### Instructions to follow:
With the line containing "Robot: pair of" as the starting point, output every line of the data below through its final line, character for character.

----------------

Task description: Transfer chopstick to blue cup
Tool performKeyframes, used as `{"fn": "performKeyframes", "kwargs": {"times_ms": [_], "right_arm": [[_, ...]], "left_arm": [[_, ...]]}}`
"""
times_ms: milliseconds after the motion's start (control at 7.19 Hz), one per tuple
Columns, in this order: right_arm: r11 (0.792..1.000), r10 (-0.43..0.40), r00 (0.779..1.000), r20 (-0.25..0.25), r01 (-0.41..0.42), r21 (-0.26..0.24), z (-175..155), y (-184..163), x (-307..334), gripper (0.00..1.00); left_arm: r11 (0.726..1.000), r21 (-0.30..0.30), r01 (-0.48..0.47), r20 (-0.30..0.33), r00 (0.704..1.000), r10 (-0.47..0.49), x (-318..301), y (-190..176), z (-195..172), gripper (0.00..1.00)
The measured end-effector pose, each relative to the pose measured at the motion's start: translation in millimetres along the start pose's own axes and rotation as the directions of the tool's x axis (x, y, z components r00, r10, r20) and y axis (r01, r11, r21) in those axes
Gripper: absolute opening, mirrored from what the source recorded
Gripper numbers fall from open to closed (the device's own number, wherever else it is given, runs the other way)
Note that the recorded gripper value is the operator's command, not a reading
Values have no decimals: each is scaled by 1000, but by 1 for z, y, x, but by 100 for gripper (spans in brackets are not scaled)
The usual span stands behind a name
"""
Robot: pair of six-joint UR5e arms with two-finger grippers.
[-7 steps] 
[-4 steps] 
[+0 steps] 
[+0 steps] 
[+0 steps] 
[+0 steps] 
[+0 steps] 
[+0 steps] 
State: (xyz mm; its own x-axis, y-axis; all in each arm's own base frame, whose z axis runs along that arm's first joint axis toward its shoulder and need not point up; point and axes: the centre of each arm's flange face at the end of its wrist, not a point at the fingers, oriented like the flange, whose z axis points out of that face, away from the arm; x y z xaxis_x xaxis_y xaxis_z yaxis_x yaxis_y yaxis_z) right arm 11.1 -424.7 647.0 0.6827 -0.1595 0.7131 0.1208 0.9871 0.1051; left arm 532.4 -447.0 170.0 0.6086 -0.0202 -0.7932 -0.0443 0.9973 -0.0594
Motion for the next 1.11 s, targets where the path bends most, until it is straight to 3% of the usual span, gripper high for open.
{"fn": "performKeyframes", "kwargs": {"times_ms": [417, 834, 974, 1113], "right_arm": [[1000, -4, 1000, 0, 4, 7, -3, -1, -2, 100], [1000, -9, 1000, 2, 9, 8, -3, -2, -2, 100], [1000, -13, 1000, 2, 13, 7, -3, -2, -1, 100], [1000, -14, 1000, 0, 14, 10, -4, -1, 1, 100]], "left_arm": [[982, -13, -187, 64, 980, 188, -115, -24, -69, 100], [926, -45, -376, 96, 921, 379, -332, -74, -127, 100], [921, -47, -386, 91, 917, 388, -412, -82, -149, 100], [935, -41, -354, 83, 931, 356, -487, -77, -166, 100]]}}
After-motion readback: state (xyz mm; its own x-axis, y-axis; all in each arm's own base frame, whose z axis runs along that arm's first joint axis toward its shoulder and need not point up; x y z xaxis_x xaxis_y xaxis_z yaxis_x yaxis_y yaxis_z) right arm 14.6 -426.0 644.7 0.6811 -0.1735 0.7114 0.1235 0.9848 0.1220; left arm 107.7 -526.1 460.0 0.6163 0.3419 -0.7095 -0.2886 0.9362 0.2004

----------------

### Answer to this problem:
Robot: pair of six-joint UR5e arms with two-finger grippers.
[-7 steps] 
[-4 steps] 
[+0 steps] 
[+0 steps] 
[+0 steps] 
[+0 steps] 
[+0 steps] 
[+0 steps] 
State: (xyz mm; its own x-axis, y-axis; all in each arm's own base frame, whose z axis runs along that arm's first joint axis toward its shoulder and need not point up; point and axes: the centre of each arm's flange face at the end of its wrist, not a point at the fingers, oriented like the flange, whose z axis points out of that face, away from the arm; x y z xaxis_x xaxis_y xaxis_z yaxis_x yaxis_y yaxis_z) right arm 11.1 -424.7 647.0 0.6827 -0.1595 0.7131 0.1208 0.9871 0.1051; left arm 532.4 -447.0 170.0 0.6086 -0.0202 -0.7932 -0.0443 0.9973 -0.0594
Motion for the next 1.11 s, targets where the path bends most, until it is straight to 3% of the usual span, gripper high for open.
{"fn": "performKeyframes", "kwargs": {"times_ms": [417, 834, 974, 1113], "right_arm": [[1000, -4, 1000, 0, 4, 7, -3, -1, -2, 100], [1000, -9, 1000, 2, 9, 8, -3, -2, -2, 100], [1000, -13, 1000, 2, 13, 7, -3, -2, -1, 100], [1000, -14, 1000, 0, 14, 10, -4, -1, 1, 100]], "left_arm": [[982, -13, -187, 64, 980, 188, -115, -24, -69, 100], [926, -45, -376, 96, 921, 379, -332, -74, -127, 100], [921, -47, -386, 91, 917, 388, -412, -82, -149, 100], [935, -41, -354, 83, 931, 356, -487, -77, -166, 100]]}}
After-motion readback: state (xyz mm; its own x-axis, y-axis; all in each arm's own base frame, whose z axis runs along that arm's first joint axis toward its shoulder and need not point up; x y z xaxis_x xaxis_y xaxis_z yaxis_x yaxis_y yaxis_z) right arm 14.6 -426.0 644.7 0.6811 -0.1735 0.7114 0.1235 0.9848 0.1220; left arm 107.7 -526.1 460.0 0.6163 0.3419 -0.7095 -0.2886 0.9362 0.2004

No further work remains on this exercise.